In the case of Prokuratura Rejonowa Łódź-Bałuty (C-338/20, 6.10.2021), which concerned Framework Decision 2005/214 on the application of the principle of mutual recognition to financial penalties, the CJEU drew on the case-law of the European Court of Human Rights on the scope of Article 6 of the Convention (fair trial) in order to conclude, by reference to Article 52(3) of the EU-Charter, that addressees of financial penalties falling within the scope of Framework Decision 2005/214 are entitled to rely on the fundamental rights enshrined in the second paragraph of Article 47 and Article 48(2) of the EU-Charter, notably the right to be informed in a language which they understand of the essential elements of a decision imposing such a financial penalty (§§ 29-30). The CJEU furthermore relied on the case-law of the Strasbourg Court in identifying these essential elements (§§ 35-38).
That being so, the CJEU ruled that the competent authority of the executing Member State may, on the basis of Article 20(3) of Framework Decision 2005/214, oppose the recognition and execution of a decision imposing a financial penalty on the addressee thereof where that decision is notified to him or her without a translation of these essential elements into a language which he or she understands and without giving him or her, where appropriate, the possibility of obtaining such a translation (§ 40).
In this connection, the CJEU recalled that according to Article 3 of Framework Decision 2005/214, that Framework Decision shall not have the effect of amending the obligation to respect fundamental rights and fundamental legal principles as enshrined in Article 6 TEU. For this reason, Article 20(3) of that framework decision indeed provides that the competent authority of the Member State of execution may refuse to recognise and execute a decision requiring payment of a financial penalty in the event of infringement of fundamental rights or fundamental legal principles (§ 26).

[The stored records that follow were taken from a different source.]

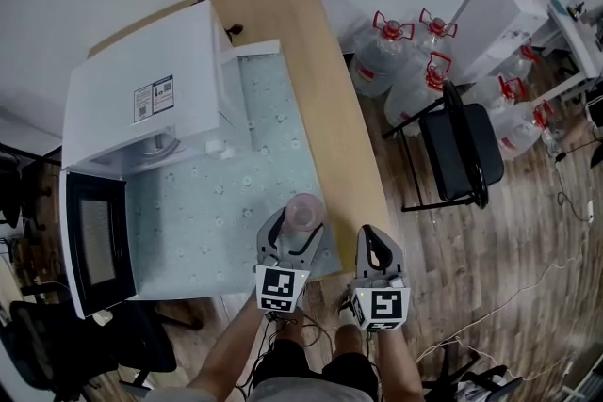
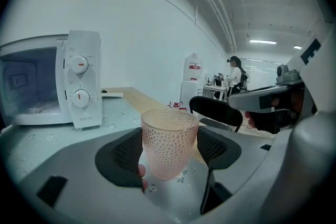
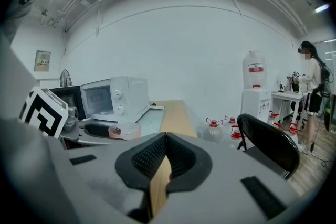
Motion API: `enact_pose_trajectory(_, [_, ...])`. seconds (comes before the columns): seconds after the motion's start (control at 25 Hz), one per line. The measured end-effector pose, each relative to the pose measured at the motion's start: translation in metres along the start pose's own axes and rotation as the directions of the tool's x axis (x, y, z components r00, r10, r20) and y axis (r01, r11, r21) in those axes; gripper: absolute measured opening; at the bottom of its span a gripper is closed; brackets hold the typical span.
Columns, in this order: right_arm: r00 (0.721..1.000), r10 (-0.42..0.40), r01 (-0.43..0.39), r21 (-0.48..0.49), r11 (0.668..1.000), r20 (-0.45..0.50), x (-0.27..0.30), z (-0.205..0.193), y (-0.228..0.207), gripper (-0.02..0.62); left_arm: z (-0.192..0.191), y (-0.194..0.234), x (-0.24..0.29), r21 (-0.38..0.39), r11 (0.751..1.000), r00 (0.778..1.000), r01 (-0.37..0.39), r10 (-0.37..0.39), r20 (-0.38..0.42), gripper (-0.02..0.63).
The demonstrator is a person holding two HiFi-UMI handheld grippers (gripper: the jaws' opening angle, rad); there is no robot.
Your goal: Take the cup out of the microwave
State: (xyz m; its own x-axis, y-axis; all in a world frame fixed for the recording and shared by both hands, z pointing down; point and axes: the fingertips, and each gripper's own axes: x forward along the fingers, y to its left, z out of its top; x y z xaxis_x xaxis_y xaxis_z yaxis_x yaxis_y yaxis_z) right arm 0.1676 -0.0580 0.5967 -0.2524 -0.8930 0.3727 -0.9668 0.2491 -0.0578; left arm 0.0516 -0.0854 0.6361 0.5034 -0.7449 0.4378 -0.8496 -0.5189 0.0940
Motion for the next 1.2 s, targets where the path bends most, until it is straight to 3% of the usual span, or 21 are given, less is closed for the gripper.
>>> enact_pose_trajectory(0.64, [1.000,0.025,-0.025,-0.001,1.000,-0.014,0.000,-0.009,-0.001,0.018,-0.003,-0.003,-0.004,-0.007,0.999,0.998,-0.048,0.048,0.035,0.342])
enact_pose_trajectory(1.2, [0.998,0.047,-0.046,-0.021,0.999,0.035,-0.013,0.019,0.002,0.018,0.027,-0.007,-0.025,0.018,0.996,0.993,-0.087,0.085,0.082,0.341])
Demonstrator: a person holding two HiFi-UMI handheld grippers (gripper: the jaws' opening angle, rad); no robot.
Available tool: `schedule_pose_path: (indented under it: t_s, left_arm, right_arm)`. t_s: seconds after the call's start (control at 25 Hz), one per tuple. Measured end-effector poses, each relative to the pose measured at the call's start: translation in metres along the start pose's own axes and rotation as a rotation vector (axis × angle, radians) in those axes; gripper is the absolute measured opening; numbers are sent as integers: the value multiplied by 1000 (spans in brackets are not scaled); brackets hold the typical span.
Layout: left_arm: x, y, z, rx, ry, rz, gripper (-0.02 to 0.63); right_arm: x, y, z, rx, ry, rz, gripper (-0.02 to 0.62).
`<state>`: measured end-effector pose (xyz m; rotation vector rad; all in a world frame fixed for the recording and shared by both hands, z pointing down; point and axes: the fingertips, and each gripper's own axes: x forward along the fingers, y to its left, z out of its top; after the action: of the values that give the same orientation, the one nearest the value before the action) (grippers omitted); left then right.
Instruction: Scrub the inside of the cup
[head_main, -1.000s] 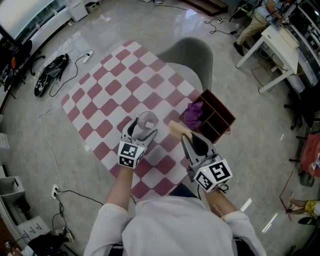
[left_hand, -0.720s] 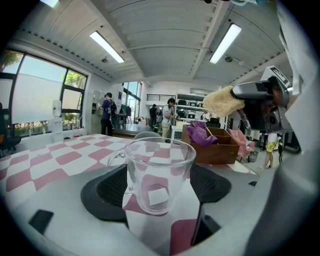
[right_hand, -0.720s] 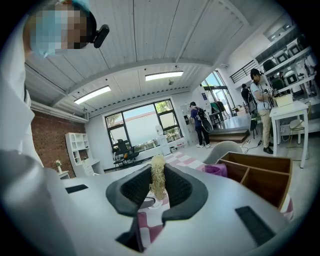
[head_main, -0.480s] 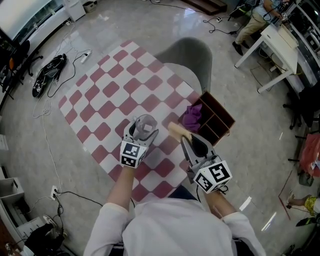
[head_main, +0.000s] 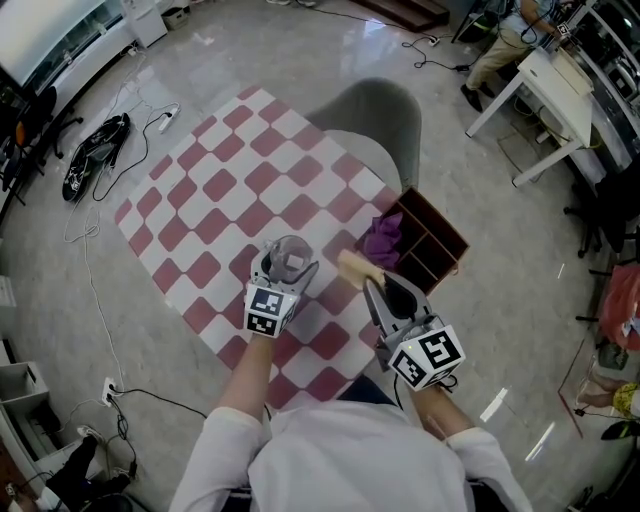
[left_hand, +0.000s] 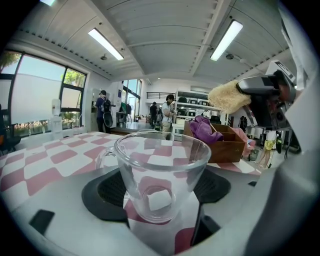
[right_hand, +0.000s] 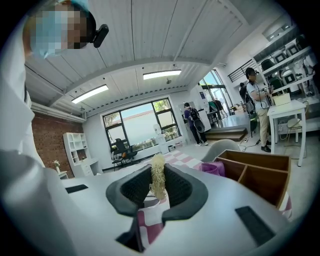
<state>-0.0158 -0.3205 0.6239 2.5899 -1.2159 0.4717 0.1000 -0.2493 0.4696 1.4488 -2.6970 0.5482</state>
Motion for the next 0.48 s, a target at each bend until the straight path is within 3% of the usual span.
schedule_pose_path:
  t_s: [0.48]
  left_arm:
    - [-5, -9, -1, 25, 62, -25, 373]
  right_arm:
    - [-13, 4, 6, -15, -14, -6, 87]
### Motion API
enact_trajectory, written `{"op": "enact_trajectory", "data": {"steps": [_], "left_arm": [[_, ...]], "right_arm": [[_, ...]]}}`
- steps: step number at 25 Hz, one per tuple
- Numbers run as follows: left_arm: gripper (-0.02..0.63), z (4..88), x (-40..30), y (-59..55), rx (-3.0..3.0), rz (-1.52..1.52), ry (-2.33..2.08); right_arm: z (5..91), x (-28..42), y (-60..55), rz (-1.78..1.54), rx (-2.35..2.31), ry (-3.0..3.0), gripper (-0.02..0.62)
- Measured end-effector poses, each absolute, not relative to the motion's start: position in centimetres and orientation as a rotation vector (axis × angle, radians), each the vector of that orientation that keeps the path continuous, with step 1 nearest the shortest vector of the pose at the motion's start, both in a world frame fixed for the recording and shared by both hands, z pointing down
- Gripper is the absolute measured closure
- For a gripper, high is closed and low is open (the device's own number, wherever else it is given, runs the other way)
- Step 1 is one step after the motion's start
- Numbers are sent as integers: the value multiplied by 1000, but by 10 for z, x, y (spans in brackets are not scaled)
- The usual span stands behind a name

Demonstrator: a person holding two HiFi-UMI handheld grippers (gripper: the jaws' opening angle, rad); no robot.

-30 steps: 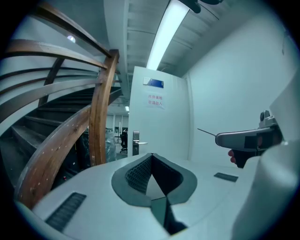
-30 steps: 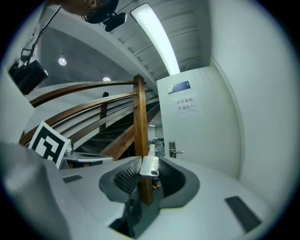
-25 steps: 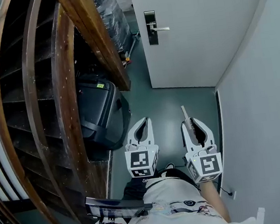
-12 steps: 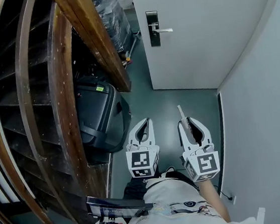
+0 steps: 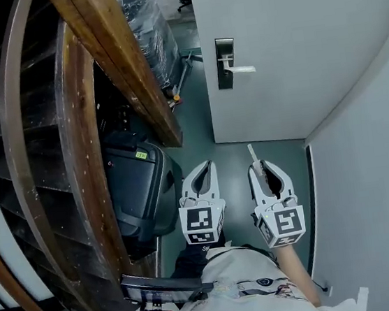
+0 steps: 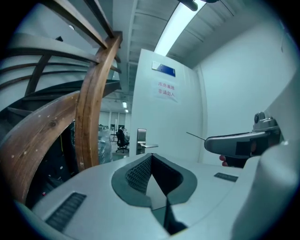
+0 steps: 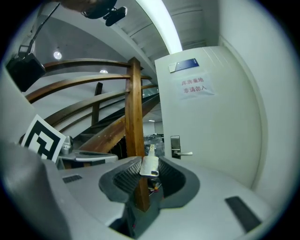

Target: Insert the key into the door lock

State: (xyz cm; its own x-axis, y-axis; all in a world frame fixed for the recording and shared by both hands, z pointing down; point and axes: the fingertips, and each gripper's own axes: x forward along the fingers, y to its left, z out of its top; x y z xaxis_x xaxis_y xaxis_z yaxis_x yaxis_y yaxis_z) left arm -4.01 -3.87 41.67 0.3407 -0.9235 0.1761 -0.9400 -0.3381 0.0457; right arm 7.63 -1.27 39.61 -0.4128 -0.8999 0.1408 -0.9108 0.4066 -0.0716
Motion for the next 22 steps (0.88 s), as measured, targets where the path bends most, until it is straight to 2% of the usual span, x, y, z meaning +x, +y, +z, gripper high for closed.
{"op": "enact_trajectory", "data": {"steps": [12, 22], "left_arm": [[601, 456, -71, -190, 2511, 289, -1622], [601, 520, -78, -236, 2392, 273, -1693]], "right_arm": [[467, 39, -192, 307, 1663, -2394, 476], [545, 51, -312, 303, 1647, -2334, 476]]}}
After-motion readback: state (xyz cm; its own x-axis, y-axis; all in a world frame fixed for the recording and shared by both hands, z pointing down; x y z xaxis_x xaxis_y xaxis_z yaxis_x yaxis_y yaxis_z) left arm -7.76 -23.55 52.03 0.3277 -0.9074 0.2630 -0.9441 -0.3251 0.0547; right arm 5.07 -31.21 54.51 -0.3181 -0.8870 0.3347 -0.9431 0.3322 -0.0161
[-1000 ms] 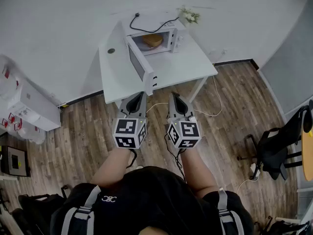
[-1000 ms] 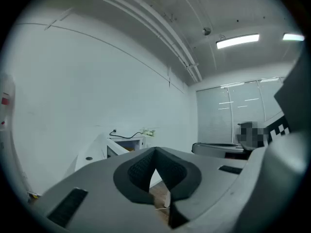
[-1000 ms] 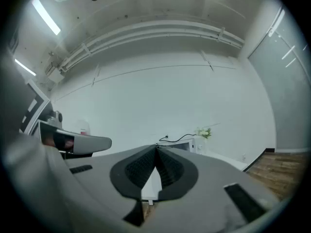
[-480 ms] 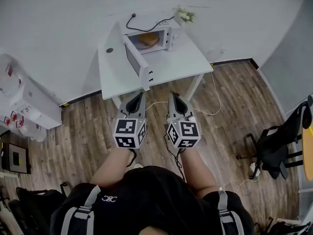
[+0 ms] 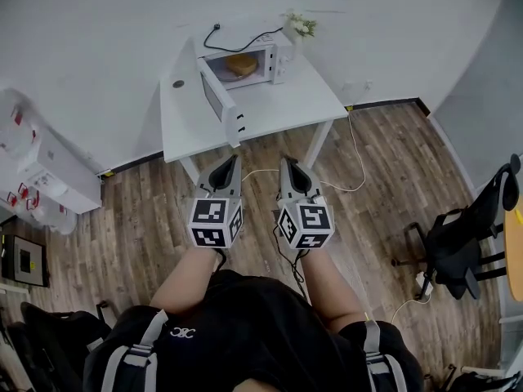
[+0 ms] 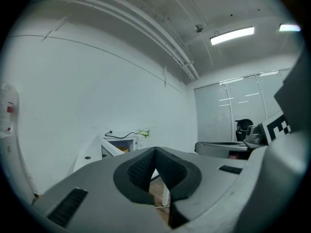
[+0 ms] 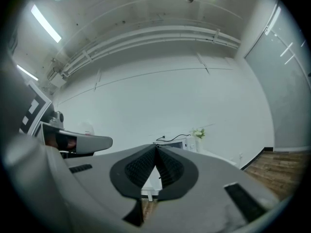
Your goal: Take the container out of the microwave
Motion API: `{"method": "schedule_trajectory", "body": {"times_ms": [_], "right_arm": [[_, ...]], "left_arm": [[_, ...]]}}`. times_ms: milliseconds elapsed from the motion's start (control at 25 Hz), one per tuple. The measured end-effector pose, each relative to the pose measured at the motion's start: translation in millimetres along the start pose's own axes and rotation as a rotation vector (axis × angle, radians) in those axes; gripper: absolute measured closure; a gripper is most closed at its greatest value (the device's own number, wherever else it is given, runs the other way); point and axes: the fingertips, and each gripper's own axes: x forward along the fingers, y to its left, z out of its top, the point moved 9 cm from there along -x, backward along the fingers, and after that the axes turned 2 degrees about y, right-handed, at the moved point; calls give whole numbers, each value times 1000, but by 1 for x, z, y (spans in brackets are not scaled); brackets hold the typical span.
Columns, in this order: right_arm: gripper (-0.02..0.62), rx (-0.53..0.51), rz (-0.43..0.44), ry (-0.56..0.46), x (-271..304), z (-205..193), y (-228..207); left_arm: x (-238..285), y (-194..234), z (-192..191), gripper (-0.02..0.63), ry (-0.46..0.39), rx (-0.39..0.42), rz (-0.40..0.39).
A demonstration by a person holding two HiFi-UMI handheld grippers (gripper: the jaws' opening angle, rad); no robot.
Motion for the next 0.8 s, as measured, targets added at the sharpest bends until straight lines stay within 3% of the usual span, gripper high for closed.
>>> {"method": "schedule_trajectory", "body": {"times_ms": [440, 800], "right_arm": [[591, -16, -15, -13, -33, -2, -27], [591, -20, -25, -44, -22, 5, -65]], "left_arm": [[2, -38, -5, 592, -11, 4, -8], [46, -60, 6, 592, -30, 42, -41]]}}
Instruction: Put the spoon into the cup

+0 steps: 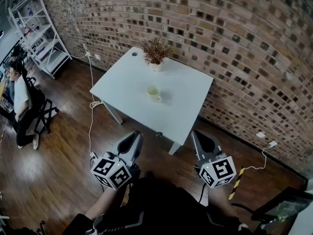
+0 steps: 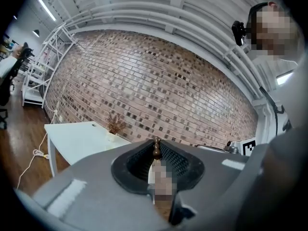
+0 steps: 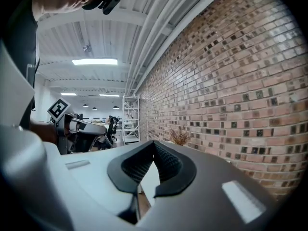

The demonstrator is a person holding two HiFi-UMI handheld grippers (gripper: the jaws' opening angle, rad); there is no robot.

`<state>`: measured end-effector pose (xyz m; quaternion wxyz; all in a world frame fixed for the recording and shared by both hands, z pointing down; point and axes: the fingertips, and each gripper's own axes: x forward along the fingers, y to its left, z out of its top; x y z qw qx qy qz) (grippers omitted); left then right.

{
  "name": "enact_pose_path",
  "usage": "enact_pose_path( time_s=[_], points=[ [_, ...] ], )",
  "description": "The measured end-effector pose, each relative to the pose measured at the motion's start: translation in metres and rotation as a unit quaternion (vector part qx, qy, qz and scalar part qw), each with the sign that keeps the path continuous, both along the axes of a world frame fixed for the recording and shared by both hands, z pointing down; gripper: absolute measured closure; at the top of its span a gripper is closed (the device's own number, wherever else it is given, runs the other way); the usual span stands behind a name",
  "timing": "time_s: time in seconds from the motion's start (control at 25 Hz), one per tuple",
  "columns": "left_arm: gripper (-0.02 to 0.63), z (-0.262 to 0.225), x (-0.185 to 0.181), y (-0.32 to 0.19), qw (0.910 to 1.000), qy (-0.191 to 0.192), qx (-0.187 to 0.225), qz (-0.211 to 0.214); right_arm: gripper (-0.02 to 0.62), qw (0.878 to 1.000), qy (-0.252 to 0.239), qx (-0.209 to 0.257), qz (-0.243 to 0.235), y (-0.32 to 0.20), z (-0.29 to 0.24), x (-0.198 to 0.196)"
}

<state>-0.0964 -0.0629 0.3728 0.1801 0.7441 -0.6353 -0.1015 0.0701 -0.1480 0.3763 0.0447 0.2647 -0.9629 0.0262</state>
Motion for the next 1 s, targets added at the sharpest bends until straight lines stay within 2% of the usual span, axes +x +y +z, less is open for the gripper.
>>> enact_pose_path(
  time_s=[0.2, 0.4, 0.6, 0.76, 1.0],
  points=[
    [0.572, 0.002, -0.043, -0.026, 0.9997, 0.009, 0.008, 0.022, 0.589, 0.999, 0.000, 0.002, 0.037, -0.029, -0.004, -0.034],
    [0.572, 0.012, -0.076, -0.050, 0.9989, 0.012, -0.002, 0.046, 0.589, 0.998, 0.000, -0.003, 0.058, -0.044, 0.000, -0.065],
    [0.572, 0.020, -0.093, -0.083, 0.9984, 0.022, -0.009, 0.052, 0.589, 0.998, 0.011, -0.015, 0.061, -0.070, 0.010, -0.083],
    [0.572, 0.020, -0.106, -0.120, 0.9988, 0.008, -0.005, 0.047, 0.589, 0.998, 0.012, -0.011, 0.056, -0.103, 0.011, -0.098],
    [0.572, 0.015, -0.120, -0.178, 0.9990, 0.007, -0.014, 0.043, 0.589, 0.999, -0.001, -0.013, 0.048, -0.157, 0.006, -0.113]
  ],
)
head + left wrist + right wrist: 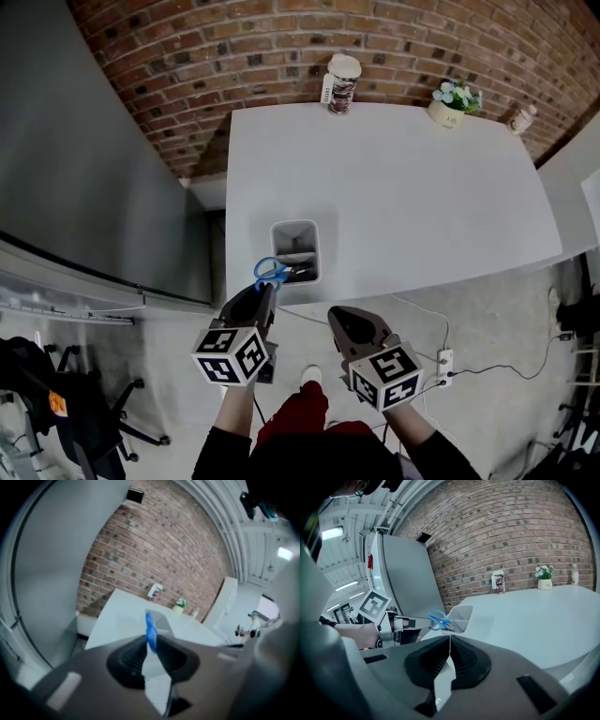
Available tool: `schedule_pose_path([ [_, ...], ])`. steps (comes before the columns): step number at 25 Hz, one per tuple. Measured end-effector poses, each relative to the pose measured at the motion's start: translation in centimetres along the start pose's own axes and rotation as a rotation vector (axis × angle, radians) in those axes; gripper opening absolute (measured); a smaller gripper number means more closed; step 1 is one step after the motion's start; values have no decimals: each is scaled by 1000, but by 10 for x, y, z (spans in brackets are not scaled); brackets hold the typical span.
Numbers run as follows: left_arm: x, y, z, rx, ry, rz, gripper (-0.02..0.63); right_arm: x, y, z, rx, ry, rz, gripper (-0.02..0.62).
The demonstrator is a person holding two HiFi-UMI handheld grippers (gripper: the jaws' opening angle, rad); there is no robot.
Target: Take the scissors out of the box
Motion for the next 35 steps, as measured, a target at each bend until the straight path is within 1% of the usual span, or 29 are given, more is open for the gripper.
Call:
schedule_pose_path([
  [2,1,0,-1,3,-1,2,48,0,-1,-1,0,-3,0,9],
  [9,7,0,-6,16,-6,22,35,2,2,-3,6,-2,13,9],
  [15,14,-1,-11,26,-18,46,31,3,6,-5,3,-6,25,9],
  [23,21,7,-17,49,-45,66,30,1,14,-10,29,12,38,9],
  [35,28,39,-32,125,-76,66,29,-12,29,-17,67,31,42,9],
])
Point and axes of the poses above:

One may however wonder why the EU legislature has made the refusal to recognise and execute such a decision only optional (“may refuse”) and not mandatory (“shall refuse”). It may be due to the fact that Article 20(3) refers to situations giving rise “to an issue that fundamental rights or fundamental legal principles as enshrined in Article 6 of the Treaty may have been infringed”, thus suggesting some uncertainty as to whether those rights and principles have indeed be breached in the concrete circumstances of the case. By contrast, the CJEU in § 26 refers to situations apparently not giving rise to such uncertainty (“in the event of infringement of fundamental rights or fundamental legal principles”). Maintaining the optional character of a refusal to recognise and execute a decision imposing a financial penalty in such circumstances would not appear entirely consistent with the mandatory principle stated in Article 3 of the Framework Decision (“shall not”), referred to above.